Turn Lifestyle Inflation into Savings Inflation

One term that has been getting a lot of exposure in the past few years is “first world problem”.  This refers to problems that only people of privilege have, such as your fries not being salty enough or not having a phone charger that’s long enough to allow you to browse your phone while in bed.  This is opposed to third world problems, such as not having clean water to drink, which unfortunately a frighteningly high amount of the world’s population suffers from.  While “first world problems” are made in jest, there is a real first world problem that afflicts many in America.  And that is lifestyle inflation.

Seeing your co-worker or neighbor with that new car (which costs them $400/month) or a new sweet Macbook (even though they bought a perfectly good one last year) can bring about many feelings.  Some feel jealousy, thinking that we deserve that as much as they do.  Some get angry, thinking that my neighbor has no right to have that since I work so much harder than him.  These negative feelings can usually lead to negative actions, such as buying the same things for ourselves when we don’t need them and/or can’t afford them.  Doing this once or twice may not destroy your finances (but it may get close).  The big problem starts once we make this lifestyle inflation a habit.  This can put a major hurting on your finances, leaving you deep in debt with little to no savings.

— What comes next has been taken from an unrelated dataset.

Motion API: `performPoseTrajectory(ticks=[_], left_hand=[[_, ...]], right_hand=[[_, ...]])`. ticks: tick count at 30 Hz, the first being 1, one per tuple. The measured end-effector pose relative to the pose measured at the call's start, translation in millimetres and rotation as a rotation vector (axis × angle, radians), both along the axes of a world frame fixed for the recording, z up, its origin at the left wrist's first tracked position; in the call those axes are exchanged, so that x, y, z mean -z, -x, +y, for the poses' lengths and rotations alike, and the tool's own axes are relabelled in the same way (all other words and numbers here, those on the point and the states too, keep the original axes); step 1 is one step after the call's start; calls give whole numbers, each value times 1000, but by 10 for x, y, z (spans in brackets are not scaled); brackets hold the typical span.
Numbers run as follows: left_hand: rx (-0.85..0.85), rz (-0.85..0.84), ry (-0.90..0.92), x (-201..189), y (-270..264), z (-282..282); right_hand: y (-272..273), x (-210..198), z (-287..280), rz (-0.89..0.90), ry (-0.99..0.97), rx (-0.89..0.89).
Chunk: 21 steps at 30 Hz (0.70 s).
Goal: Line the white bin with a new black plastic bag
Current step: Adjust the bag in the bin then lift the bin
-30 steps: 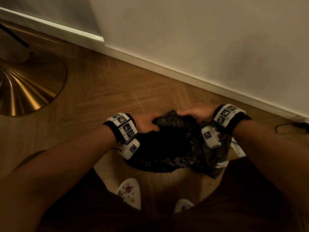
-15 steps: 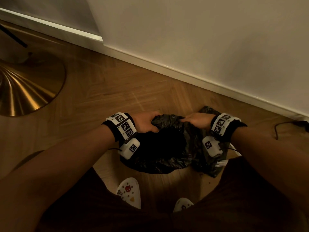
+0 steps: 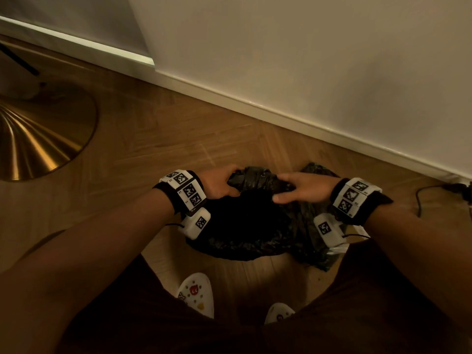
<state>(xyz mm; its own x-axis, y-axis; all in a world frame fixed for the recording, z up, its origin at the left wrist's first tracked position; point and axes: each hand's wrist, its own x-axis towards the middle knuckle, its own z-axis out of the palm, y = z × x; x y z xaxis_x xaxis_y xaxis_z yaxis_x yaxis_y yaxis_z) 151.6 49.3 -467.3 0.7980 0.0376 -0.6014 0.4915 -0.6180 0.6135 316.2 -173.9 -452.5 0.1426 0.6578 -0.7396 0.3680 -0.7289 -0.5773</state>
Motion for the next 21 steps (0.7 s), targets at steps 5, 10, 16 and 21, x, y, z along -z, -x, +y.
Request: performPoseTrajectory(ticks=[5,10,16,21], left_hand=[[-29,-57,-42,-65,-37,62],[-88,-53,-97,-130,-19,218],[-273,7,-241,-228,55,540],[-325,58,-294,-196,161,638]], right_hand=[[77,193,-95,90,-123,73],[44,297,-78,73,-189,125],[-60,372,102,-38,-222,270],[-86,390,238,-18,-226,391]])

This is a big problem in this country and can really destroy your finances and your happiness.  Few people will ever say, “Gee I’m so glad I got that iPhone 5 20 years ago.  It really fulfilled me”  Stuff is just that.  Stuff.  We enjoy it for a while, it gets used, and we move on to the next thing.  However, once we realize how dangerous lifestyle inflation can be, we can turn it right on its head.  And it’s actually very simple to do.

First, make a list of all of your expenses and get rid of or minimize the stuff that’s not important to you.  If you feel everything is important to you, just pick your top 5 things and get rid of the rest.  It can be surprising how many monthly bills we have for things we rarely use.  If you found a way to shave off $200 from your monthly payments, you’re in a WAY better situation than before as this will be savings that last you a LIFETIME.  Use that savings towards various actions that will help your finances, such as paying off credit card debt or starting an emergency fund in an online savings account.

Now once you get a make some more money in the form of a raise, bonus or side income, put that towards your savings goals.  You already learned to live without that money, so you won’t really be missing it.  It’s okay to use new money to celebrate once in a while, but the majority of it should go towards helping your finances, not hurting them.  For example, I have a boatload of student loans.  When I pay one off, I just use the minimum payment I had on that loan and apply it to my next loan.  I already lived without that money before and I can do it again.  This will get me debt free even quicker.

Continue this pattern for years and years, and not only will you be much better off financially, you will most likely be happier as well.  Who knows, you might even be able to retire early and do whatever you want, while others continue working for things that ultimately don’t fulfill them.



  1. Great thinking – flip lifestyle inflation on its head! I’m saving today to maximize my freedom to choose my lifestyle in the long-term without negatively impacting my future!

    We currently put about 2-5% of any bonuses etc towards our holidays, and the rest goes straight into the savings fund!

    • Syed says

      Great point Graham. It all comes down to freedom in the end. Do you want the freedom to do and spend as you wish? Or do you want society to dictate that to you. Thanks for the comment!

  2. Great post. My trouble isn’t so much stuff as experiences- be it a nice dinner with friends or a vacation. I tend to inflate that way, and it’s hard for me to say “I won’t value that trip in 20 years”, because chances are, I will.

    • Syed says

      Thanks for the comment Stefanie. Experiences definitely are more valuable than things and will last a lot longer (unless you get hit with one of those Men in Black lasers). But I think making that last student loan payment would be the best experience for me at the moment!

  3. Excellent post… The best part is, once you get into that habit of saving money, and seeing your account balances go up, it is very addicting!! Which in turn makes it easier to save more money when you get a raise (rather than a lifestyle inflation), which in turn keeps the cycle going!

    • Syed says

      Very true! It’s always nice to turn saving into a game while always keeping the big picture in mind. Thanks for the comment Jon.

  4. This is a great post! A key difference between those who live within their means and those that are always struggling to “make ends meet” is the ability to resist lifestyle inflation. You will never get ahead if you keep spending any increase in salary on “stuff”.

    • Syed says

      Very true Kay. Very true. Stuff gets you nowhere in the end and loses its luster quickly. Just look at how dinky the old iphone models work compared to the latest model. Yet at the time when the were released, they were the greatest things ever.